* [TASK]
Look in the material below for the line with "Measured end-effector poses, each" and the line with "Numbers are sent", then set down exactly those two lines and all lines between, nothing more.

*** Begin section ***

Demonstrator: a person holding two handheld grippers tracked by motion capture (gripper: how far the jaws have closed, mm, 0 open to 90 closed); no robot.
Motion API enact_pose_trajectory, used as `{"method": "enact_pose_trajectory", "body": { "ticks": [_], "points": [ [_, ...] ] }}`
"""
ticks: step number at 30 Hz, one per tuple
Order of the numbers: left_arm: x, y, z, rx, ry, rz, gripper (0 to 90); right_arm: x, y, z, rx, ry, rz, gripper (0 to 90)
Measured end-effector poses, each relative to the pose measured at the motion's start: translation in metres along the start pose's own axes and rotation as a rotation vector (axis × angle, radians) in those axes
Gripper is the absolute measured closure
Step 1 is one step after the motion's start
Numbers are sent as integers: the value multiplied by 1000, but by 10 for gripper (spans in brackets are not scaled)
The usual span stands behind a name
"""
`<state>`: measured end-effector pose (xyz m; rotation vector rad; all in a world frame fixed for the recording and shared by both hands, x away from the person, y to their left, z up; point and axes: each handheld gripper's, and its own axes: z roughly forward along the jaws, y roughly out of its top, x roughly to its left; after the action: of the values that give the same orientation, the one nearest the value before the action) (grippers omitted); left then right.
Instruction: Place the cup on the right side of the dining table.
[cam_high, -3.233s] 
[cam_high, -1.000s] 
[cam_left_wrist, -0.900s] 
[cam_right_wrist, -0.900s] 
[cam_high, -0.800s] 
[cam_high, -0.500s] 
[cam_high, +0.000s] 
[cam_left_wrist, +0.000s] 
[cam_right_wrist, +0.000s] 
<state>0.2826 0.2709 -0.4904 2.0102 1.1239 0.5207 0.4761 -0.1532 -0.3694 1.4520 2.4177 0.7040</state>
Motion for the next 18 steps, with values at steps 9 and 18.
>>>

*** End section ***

* [TASK OUTPUT]
Measured end-effector poses, each relative to the pose measured at the motion's start: translation in metres along the start pose's own axes and rotation as a rotation vector (axis × angle, radians) in those axes
Gripper is the absolute measured closure
Step 1 is one step after the motion's start
Numbers are sent as integers: the value multiplied by 1000, but by 10 for gripper (spans in brackets are not scaled)

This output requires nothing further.